# EXERCISE INSTRUCTIONS
Among the lines below, restate word for word only those from the line with "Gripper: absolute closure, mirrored" through the line with "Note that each", with both end lines kept.

# THE DATA
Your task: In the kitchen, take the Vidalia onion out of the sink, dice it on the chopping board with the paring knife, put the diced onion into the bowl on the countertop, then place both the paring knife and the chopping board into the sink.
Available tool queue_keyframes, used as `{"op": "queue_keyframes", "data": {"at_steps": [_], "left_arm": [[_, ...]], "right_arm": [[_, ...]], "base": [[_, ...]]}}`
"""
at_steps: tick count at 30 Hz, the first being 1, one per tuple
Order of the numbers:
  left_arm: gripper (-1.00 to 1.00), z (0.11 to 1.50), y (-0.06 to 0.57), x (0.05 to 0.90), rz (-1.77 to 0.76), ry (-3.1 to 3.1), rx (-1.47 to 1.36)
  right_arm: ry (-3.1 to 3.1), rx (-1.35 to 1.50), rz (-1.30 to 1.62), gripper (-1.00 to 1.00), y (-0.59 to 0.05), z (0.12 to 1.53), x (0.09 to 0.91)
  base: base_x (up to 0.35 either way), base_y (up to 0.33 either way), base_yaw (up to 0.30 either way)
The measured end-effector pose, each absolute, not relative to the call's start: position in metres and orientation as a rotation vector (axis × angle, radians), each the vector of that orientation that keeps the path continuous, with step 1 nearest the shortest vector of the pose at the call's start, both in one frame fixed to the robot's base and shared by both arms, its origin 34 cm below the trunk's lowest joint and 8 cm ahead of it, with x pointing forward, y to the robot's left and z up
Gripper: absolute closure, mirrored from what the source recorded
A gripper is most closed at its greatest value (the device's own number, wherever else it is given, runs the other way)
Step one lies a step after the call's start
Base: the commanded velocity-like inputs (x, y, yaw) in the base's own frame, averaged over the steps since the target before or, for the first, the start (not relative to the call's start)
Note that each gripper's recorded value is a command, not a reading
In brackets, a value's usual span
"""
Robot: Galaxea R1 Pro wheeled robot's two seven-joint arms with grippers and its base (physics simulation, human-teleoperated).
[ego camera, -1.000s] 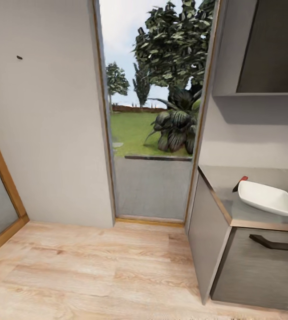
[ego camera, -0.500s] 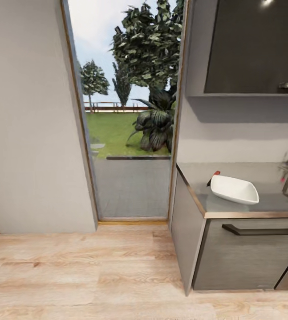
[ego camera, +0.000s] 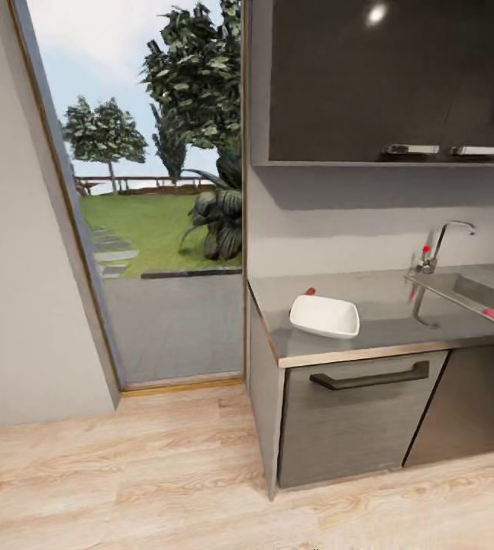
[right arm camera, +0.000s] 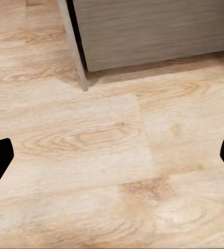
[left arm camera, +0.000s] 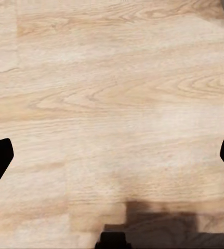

# ANSWER SECTION
Gripper: absolute closure, mirrored from what the source recorded
A gripper is most closed at its greatest value (the device's own number, wherever else it is given, runs the other way)
Step one lies a step after the call's start
Base: the commanded velocity-like inputs (x, y, yaw) in the base's own frame, averaged over the steps since the target before or, for the first, the start (not relative to the call's start)
Note that each gripper's recorded value is a command, not a reading

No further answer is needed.